### INSTRUCTIONS TO FOLLOW
An exact copy of the data is needed, one that excludes all pictures.

┌──

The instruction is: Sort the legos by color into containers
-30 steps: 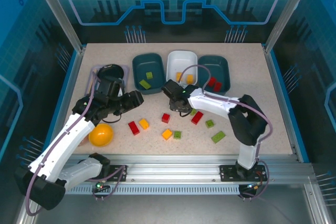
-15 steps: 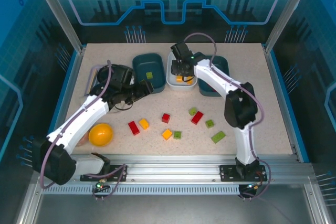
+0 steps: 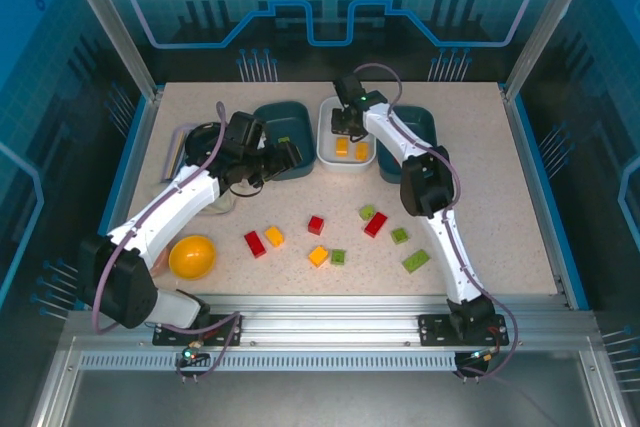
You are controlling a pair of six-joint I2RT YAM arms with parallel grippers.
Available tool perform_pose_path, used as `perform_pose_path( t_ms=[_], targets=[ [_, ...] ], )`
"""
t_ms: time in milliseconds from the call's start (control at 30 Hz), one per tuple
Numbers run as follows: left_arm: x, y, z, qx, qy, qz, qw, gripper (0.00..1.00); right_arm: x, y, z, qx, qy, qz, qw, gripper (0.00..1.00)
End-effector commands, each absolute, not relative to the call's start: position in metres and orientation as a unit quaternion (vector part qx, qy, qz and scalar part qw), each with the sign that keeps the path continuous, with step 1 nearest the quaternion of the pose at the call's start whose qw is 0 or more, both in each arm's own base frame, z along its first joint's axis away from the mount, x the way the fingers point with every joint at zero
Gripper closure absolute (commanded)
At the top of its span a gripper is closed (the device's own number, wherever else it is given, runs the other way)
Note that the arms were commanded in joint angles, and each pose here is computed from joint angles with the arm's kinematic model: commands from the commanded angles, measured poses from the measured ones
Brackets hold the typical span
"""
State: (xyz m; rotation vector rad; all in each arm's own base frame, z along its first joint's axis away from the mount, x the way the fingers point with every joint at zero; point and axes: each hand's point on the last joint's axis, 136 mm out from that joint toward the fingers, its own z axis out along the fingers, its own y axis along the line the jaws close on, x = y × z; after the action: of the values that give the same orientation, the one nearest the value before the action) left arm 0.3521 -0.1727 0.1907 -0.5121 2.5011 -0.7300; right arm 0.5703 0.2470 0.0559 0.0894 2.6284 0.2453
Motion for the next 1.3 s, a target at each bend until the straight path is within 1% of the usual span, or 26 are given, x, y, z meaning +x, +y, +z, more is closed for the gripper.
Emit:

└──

### TASK SOLUTION
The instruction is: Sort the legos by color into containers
-30 steps: 
-15 steps: 
+0 steps: 
You are controlling a pair of six-joint I2RT YAM arms with parallel grippers.
Available tool perform_pose_path, used as `perform_pose_path( t_ms=[_], targets=[ [_, ...] ], )`
"""
t_ms: time in milliseconds from the call's start (control at 30 Hz), one per tuple
Numbers run as follows: left_arm: x, y, z, qx, qy, qz, qw, gripper (0.00..1.00); right_arm: x, y, z, qx, qy, qz, qw, gripper (0.00..1.00)
End-effector commands, each absolute, not relative to the call's start: position in metres and orientation as a unit quaternion (vector part qx, qy, qz and scalar part qw), each with the sign that keeps the path continuous, with step 1 nearest the quaternion of the pose at the call's start whose qw is 0 or more, both in each arm's own base frame, z along its first joint's axis away from the mount, x the way the fingers point with every joint at zero
Gripper closure absolute (commanded)
At the top of its span a gripper is closed (the device's own number, wherever else it is given, runs the other way)
Note that the arms were commanded in joint angles, and each pose here is computed from joint angles with the arm's kinematic model: commands from the commanded angles, measured poses from the measured ones
Brackets hold the typical span
"""
State: (xyz m; rotation vector rad; all in each arm's own base frame, z along its first joint's axis away from the mount, x the way the fingers point with every joint at zero; point and axes: each hand's point on the last joint's axis, 136 mm out from that joint toward the fingers, its own z axis out along the fingers, its own y axis along the line the jaws close on, x = y × z; after the action: of the values that give the same orientation, the one nearest the value before the action) left arm 0.3521 -0.1727 0.1907 -0.5121 2.5011 -0.7300; right arm 0.5703 0.2470 0.0559 0.0894 2.6284 0.2453
Motion for the next 1.3 s, a target at each bend until the straight path is within 1% of the usual span, or 26 are given, x, y, z meaning +x, +y, +z, more is closed for the gripper.
Emit:

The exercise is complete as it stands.